--- Data to process Enclosed Below ---

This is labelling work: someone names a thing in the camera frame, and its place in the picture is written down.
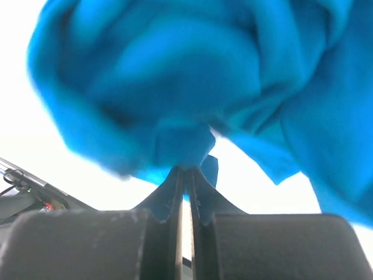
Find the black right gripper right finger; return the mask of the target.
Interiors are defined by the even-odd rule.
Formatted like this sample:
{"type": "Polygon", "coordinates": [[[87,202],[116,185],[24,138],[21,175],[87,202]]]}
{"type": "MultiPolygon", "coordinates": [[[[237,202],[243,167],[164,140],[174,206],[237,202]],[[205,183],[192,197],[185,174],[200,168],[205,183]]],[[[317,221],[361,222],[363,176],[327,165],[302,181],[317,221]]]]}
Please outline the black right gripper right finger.
{"type": "Polygon", "coordinates": [[[195,279],[371,279],[352,227],[323,214],[247,214],[205,179],[185,173],[195,279]]]}

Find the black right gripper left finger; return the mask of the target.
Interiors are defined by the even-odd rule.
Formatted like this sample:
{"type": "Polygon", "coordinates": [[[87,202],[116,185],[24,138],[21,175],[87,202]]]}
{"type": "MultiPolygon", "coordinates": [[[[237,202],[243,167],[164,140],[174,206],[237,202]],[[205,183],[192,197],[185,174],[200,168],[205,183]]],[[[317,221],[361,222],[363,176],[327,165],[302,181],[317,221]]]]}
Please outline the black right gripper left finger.
{"type": "Polygon", "coordinates": [[[182,172],[126,211],[29,212],[1,246],[2,279],[180,279],[182,172]]]}

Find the blue t-shirt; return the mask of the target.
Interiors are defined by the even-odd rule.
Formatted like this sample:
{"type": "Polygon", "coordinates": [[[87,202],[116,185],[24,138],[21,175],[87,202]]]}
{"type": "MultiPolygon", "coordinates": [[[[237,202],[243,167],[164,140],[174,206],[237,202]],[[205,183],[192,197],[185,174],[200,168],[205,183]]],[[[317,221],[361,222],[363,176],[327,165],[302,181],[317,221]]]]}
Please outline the blue t-shirt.
{"type": "Polygon", "coordinates": [[[48,1],[27,64],[66,146],[105,169],[154,181],[218,132],[372,225],[371,1],[48,1]]]}

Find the black robot base mount plate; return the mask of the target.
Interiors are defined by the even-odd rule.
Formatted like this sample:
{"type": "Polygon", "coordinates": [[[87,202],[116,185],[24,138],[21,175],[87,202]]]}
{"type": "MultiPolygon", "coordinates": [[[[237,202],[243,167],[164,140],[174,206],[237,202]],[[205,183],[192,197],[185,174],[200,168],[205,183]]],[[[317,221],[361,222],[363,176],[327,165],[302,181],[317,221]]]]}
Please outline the black robot base mount plate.
{"type": "Polygon", "coordinates": [[[18,191],[10,185],[1,191],[1,224],[10,224],[21,214],[28,211],[53,211],[47,209],[43,202],[33,194],[18,191]]]}

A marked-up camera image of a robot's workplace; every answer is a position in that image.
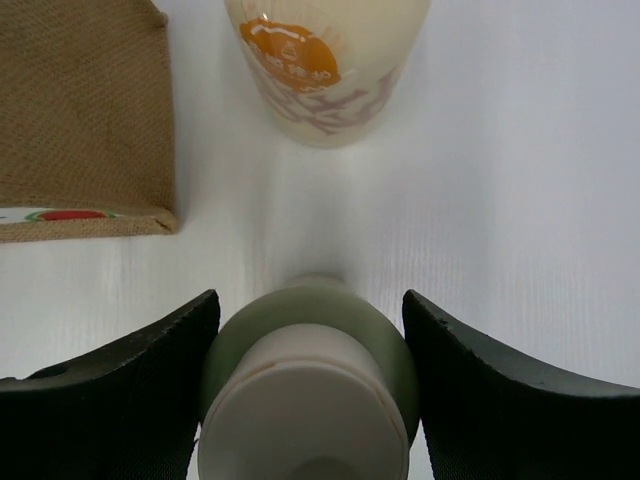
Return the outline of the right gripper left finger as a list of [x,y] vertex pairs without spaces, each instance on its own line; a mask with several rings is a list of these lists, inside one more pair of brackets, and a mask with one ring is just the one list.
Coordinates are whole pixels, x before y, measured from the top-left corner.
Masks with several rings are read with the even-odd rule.
[[4,479],[184,479],[220,319],[207,290],[164,318],[1,381]]

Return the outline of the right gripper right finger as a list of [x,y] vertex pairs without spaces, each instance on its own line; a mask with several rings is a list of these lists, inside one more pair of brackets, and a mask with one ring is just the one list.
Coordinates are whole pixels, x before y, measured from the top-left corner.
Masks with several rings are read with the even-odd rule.
[[637,388],[535,359],[413,290],[402,316],[435,478],[638,478]]

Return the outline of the cream pump lotion bottle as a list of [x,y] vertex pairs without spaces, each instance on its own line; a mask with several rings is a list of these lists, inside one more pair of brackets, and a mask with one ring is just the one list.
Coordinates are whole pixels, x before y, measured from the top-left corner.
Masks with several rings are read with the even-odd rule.
[[320,148],[360,140],[389,101],[430,2],[240,0],[225,4],[266,109]]

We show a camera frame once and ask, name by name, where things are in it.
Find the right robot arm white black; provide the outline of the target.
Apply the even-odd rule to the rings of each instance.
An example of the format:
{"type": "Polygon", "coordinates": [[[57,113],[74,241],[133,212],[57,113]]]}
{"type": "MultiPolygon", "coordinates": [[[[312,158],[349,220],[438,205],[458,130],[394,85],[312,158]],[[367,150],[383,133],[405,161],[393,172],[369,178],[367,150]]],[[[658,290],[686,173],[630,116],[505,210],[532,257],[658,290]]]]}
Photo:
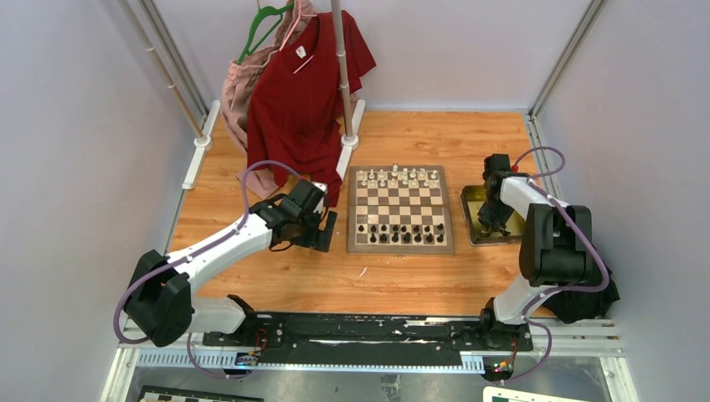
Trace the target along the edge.
{"type": "Polygon", "coordinates": [[[483,346],[499,349],[531,325],[531,313],[562,291],[595,293],[610,283],[610,274],[592,244],[592,214],[567,204],[536,183],[533,175],[514,169],[507,154],[492,154],[482,174],[486,198],[477,213],[482,227],[507,234],[513,214],[524,219],[518,257],[520,273],[481,310],[477,328],[483,346]]]}

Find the gold metal tray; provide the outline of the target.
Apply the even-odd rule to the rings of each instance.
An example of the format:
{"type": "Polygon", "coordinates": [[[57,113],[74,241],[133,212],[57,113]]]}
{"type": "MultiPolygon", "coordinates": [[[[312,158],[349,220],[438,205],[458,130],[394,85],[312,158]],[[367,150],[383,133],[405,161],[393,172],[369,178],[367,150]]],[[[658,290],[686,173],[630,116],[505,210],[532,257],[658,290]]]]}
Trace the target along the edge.
{"type": "Polygon", "coordinates": [[[479,221],[478,212],[486,200],[483,185],[465,186],[460,194],[460,203],[466,221],[469,241],[472,246],[493,246],[519,244],[525,229],[525,221],[513,212],[506,222],[505,232],[486,229],[479,221]]]}

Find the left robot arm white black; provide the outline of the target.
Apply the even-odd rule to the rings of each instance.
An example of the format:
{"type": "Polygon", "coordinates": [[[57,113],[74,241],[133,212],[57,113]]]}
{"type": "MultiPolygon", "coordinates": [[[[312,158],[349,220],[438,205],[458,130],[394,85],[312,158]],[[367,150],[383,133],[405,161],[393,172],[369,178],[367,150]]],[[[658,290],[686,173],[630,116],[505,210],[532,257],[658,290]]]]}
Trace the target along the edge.
{"type": "Polygon", "coordinates": [[[168,255],[149,250],[115,315],[126,314],[157,347],[194,332],[221,332],[237,346],[250,344],[257,326],[247,304],[236,296],[200,297],[199,289],[236,262],[280,244],[328,251],[337,217],[329,203],[326,184],[300,179],[289,193],[248,207],[195,245],[168,255]]]}

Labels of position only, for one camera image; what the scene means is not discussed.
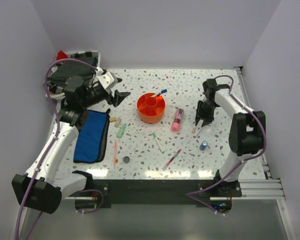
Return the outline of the magenta capped white marker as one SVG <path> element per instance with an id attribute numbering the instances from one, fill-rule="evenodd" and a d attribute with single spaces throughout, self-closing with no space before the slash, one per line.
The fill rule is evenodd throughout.
<path id="1" fill-rule="evenodd" d="M 193 137 L 196 138 L 196 137 L 199 135 L 199 133 L 200 133 L 203 129 L 204 129 L 203 127 L 200 127 L 200 128 L 194 133 Z"/>

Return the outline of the blue capped white marker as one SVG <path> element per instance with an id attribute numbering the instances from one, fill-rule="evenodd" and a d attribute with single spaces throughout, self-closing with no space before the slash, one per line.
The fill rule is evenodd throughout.
<path id="1" fill-rule="evenodd" d="M 167 89 L 163 89 L 160 92 L 153 94 L 152 97 L 154 97 L 154 98 L 159 97 L 166 92 L 167 92 Z"/>

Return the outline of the green capped white marker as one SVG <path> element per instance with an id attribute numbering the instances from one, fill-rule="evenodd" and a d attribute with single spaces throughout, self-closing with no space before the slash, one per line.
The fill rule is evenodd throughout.
<path id="1" fill-rule="evenodd" d="M 153 138 L 154 138 L 154 140 L 155 140 L 155 142 L 156 142 L 156 144 L 157 144 L 157 146 L 158 146 L 160 152 L 163 154 L 165 151 L 164 151 L 163 147 L 161 146 L 160 141 L 159 141 L 159 139 L 158 139 L 156 133 L 153 132 L 153 133 L 152 133 L 152 136 L 153 136 Z"/>

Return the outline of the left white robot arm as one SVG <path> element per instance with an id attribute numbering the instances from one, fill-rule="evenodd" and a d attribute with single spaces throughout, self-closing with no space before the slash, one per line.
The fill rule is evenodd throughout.
<path id="1" fill-rule="evenodd" d="M 91 86 L 86 86 L 80 76 L 66 80 L 64 103 L 57 113 L 47 143 L 25 173 L 16 174 L 12 179 L 12 187 L 21 208 L 52 214 L 64 198 L 76 192 L 82 196 L 89 196 L 93 192 L 93 179 L 89 173 L 74 171 L 65 181 L 57 181 L 55 176 L 70 144 L 78 137 L 88 119 L 88 108 L 103 100 L 117 107 L 130 95 L 129 92 L 112 91 L 120 82 L 122 79 L 111 72 L 96 76 Z"/>

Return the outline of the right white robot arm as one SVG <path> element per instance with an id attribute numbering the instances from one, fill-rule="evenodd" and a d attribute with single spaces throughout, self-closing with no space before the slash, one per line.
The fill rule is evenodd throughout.
<path id="1" fill-rule="evenodd" d="M 222 108 L 231 118 L 228 136 L 230 152 L 223 166 L 218 170 L 220 180 L 213 183 L 213 192 L 220 197 L 230 190 L 229 182 L 238 180 L 245 164 L 263 155 L 267 146 L 266 115 L 255 111 L 236 97 L 232 88 L 234 79 L 229 75 L 209 78 L 202 83 L 204 100 L 197 103 L 195 125 L 211 124 L 216 108 Z"/>

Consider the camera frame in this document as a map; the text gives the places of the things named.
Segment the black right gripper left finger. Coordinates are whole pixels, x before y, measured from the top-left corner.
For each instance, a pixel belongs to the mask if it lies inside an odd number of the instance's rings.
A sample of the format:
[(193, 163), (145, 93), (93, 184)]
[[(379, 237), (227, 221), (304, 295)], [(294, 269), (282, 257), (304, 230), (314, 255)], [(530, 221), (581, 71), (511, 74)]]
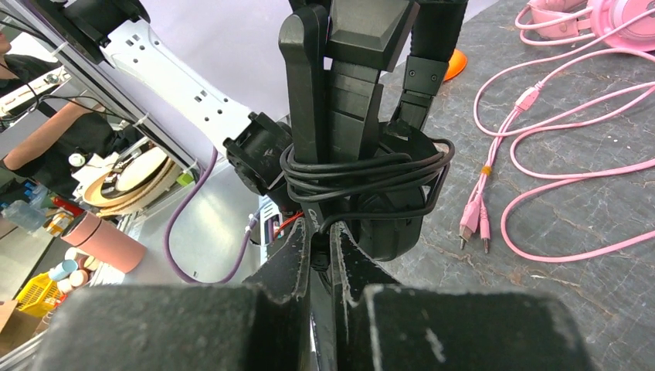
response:
[(241, 284), (104, 285), (56, 312), (34, 370), (309, 370), (309, 236)]

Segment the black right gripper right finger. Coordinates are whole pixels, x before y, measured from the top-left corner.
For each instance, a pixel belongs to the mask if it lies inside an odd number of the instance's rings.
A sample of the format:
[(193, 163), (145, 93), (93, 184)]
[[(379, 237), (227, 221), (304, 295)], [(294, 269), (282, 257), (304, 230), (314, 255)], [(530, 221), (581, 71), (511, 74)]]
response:
[(337, 223), (330, 232), (339, 370), (591, 370), (570, 311), (522, 288), (400, 284)]

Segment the black headphones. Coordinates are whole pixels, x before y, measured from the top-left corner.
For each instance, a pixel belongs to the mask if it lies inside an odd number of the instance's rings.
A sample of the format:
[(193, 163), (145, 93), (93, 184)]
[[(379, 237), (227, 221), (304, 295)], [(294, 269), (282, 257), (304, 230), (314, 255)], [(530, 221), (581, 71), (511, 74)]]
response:
[(412, 249), (443, 187), (452, 143), (423, 133), (465, 1), (293, 1), (279, 47), (293, 144), (280, 159), (313, 261), (343, 222), (370, 257)]

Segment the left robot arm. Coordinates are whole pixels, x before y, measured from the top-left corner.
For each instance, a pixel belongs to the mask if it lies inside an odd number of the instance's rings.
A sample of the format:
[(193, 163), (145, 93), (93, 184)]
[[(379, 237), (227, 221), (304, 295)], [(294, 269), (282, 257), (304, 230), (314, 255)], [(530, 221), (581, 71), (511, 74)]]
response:
[[(291, 129), (230, 100), (161, 44), (138, 1), (36, 1), (94, 63), (139, 80), (194, 124), (243, 183), (282, 211)], [(242, 284), (96, 285), (74, 291), (39, 344), (36, 370), (309, 370), (307, 271), (286, 245)]]

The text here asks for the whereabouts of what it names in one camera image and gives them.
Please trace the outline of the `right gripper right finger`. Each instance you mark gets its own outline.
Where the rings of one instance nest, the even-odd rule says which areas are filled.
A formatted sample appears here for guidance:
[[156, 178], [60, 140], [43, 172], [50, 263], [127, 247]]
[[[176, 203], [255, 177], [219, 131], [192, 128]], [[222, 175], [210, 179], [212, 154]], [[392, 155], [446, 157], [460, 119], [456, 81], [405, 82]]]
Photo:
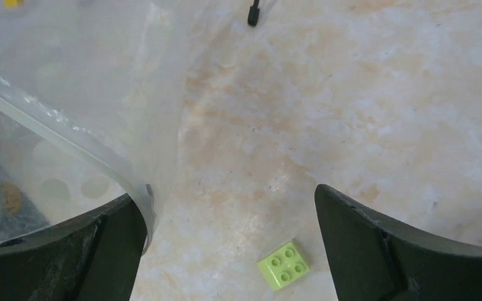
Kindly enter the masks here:
[[339, 300], [482, 300], [482, 247], [420, 230], [332, 187], [314, 193]]

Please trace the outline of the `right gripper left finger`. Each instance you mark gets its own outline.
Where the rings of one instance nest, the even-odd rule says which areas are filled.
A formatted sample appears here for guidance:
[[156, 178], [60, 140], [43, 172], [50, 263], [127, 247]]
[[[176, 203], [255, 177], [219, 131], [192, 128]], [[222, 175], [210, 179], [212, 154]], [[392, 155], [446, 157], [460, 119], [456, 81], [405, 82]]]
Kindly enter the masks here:
[[0, 300], [129, 300], [146, 240], [123, 195], [0, 244]]

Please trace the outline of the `clear zip top bag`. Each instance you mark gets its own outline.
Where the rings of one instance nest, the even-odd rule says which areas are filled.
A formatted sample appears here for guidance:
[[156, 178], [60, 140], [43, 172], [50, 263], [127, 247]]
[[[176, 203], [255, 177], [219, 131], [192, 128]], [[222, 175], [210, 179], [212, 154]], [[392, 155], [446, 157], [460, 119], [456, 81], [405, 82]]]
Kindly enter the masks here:
[[250, 1], [0, 1], [0, 244], [127, 194], [151, 244], [190, 65], [253, 32]]

--- End of Enclosed Data to process ---

■ **Exercise goal**: Above are the records; from them, give again exactly the lines from the one containing "Please outline the black right gripper right" through the one containing "Find the black right gripper left", both included.

■ **Completed exercise**:
Please outline the black right gripper right finger.
{"type": "Polygon", "coordinates": [[[195,279],[371,279],[352,227],[323,214],[247,214],[205,179],[185,173],[195,279]]]}

Find the black right gripper left finger; return the mask of the target.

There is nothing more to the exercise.